What needs to be done >> Only those lines running from the start of the listing below through the line that holds "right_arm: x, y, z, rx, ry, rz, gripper" are to be written out, exactly and in full.

--------

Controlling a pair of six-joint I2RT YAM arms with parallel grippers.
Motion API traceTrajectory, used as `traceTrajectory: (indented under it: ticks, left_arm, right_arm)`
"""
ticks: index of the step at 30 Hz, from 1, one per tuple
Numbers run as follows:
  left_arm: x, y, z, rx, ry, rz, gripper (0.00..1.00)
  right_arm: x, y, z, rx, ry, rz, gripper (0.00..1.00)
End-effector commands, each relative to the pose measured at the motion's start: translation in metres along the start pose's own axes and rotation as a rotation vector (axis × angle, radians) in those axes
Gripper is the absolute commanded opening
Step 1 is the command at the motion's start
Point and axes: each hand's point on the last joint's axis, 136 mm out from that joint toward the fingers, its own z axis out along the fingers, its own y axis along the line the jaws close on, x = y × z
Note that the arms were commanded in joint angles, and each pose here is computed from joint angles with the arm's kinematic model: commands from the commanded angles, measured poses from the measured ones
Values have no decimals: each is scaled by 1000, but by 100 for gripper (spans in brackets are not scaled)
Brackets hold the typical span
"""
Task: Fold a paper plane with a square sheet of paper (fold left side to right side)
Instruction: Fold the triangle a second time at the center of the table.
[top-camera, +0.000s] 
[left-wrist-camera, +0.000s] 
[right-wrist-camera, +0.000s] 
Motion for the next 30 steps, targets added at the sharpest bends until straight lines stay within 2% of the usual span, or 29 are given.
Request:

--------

Task output >>
Controlling a pair of six-joint I2RT YAM arms with parallel grippers.
Motion API traceTrajectory, used as `traceTrajectory: (indented under it: ticks, left_arm, right_arm)`
"""
ticks: index of the step at 30 Hz, from 1, one per tuple
Numbers run as follows:
  left_arm: x, y, z, rx, ry, rz, gripper (0.00..1.00)
  right_arm: x, y, z, rx, ry, rz, gripper (0.00..1.00)

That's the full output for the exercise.